Provided data below:
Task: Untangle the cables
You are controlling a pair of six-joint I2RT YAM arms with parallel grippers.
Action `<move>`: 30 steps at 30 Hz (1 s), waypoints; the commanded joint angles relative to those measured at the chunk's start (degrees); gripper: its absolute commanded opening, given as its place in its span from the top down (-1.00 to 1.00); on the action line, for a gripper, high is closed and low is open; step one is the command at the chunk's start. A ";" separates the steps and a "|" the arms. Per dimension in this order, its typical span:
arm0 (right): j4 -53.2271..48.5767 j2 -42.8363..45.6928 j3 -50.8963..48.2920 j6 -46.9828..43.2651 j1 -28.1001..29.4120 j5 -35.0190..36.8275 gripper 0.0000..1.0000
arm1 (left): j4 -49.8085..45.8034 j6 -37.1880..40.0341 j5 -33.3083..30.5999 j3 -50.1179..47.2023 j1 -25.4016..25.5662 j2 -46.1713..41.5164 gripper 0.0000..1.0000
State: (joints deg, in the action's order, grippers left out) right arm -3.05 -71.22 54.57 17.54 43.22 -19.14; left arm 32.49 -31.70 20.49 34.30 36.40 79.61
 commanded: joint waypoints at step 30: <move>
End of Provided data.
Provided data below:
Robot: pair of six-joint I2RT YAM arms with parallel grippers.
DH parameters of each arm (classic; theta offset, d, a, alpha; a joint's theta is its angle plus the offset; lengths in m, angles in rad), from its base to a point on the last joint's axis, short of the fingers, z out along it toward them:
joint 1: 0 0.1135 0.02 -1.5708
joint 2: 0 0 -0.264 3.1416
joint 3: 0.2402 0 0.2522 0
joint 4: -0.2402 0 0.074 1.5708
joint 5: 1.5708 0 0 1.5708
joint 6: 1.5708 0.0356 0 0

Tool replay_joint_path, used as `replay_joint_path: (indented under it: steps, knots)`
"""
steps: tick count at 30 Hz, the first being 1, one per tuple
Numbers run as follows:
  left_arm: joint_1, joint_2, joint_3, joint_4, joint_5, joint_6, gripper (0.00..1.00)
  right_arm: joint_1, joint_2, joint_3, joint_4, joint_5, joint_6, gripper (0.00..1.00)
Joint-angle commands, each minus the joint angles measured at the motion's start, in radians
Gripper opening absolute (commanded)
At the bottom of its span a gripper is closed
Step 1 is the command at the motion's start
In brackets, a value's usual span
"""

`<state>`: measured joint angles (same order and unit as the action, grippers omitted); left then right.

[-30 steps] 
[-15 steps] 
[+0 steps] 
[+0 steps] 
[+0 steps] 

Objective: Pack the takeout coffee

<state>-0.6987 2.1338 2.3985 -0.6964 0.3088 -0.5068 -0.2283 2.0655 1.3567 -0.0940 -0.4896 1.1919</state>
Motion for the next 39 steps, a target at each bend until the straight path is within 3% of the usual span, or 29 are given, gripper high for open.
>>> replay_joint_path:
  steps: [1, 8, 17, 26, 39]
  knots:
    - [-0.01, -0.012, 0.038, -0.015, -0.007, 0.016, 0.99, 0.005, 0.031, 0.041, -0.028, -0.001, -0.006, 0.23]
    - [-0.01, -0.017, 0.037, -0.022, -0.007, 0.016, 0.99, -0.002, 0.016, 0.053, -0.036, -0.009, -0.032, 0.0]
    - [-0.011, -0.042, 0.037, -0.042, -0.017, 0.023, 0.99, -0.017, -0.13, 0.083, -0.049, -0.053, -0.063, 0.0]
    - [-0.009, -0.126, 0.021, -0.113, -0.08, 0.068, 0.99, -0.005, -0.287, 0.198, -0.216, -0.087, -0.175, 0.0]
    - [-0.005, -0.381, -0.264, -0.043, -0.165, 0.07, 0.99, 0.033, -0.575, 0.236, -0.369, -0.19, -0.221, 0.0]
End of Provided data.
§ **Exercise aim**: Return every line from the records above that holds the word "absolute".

§ **Solution for this problem**:
Action `<move>`: 30 steps at 30 Hz (1 s), waypoints; the commanded joint angles relative to those measured at the chunk's start (degrees); gripper: its absolute commanded opening, given as its place in its span from the top down (-1.00 to 1.00); on the action line, for a gripper, high is closed and low is open; step one is the command at the chunk's start. A ";" separates the steps and a "|" the arms. Per dimension in this order, its typical span:
Gripper opening absolute (commanded)

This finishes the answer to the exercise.